The east bank of the Bronx River, next to the Popham Road Bridge in Scarsdale, has been stabilized following its failure in April 2007 when a severe coastal storm caused uncontrollable amounts of stormwater runoff to cascade over the banks. The storm left a deep gully, devoid of vegetation, cut into the steep embankment next to the bridge. The unstable gully deepened during subsequent storms, dumping more sediment into the river. The stabilization project was completed in the fall 2011.
Thanks to a federal appropriation to the Soil and Water Conservation District and Department of Planning, the County designed and constructed a project that incorporates a “hard” structural element, in the form of large, natural rocks and boulders, into the embankment to strengthen its face. This was combined with a “soft” element in the form of shrubs and trees, including “live stakes” driven into the embankment between the rocks that will root and develop into shrubs. To discourage runoff from cascading over and eroding the embankment again, a low earthen berm, planted with shrubs and trees and covered with a grass seed mixture, was created to divert the water runoff toward a flatter area next to the river.

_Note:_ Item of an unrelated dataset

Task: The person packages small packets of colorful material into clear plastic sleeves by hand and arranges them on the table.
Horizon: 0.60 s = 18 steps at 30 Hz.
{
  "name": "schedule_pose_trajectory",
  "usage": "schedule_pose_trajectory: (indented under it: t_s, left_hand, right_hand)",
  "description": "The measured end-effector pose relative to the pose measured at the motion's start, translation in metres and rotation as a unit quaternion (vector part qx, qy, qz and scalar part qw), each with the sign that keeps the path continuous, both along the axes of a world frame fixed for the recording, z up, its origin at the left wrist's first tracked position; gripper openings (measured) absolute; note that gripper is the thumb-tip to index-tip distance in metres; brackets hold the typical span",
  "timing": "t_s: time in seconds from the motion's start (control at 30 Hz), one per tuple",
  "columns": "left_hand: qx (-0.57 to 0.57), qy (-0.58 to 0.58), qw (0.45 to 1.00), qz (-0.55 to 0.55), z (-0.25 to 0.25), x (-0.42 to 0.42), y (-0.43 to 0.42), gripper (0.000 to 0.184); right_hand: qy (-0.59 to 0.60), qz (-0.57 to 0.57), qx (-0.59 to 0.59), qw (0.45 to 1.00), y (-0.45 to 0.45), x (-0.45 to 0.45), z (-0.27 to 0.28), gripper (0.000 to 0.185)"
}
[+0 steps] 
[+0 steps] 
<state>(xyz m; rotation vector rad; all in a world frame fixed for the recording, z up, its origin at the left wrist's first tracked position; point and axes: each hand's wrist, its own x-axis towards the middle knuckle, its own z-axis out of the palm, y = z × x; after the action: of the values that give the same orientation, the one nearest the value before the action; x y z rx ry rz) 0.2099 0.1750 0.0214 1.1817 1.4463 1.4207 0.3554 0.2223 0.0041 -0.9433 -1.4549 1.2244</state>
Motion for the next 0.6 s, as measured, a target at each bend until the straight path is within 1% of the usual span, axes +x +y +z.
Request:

An objective of this and other similar projects designed by the County is to use natural materials to stabilize stream and river embankments, whether these are field rocks and boulders or native plants. In some cases, the velocity and volume of water flowing in stream and river channels is too great and “harder” structural elements are needed. But due to the strength provided by plant roots, as well as the environmental benefits of vegetation, native plants are employed in bank stabilization projects as much as possible; in some cases, they are used exclusively.
To View the Site: The site is best viewed from the paved pedestrian path in the Bronx River Parkway Reservation. The site is next to the Popham Road Bridge, which takes the road over the river and Bronx River Parkway, in Scarsdale.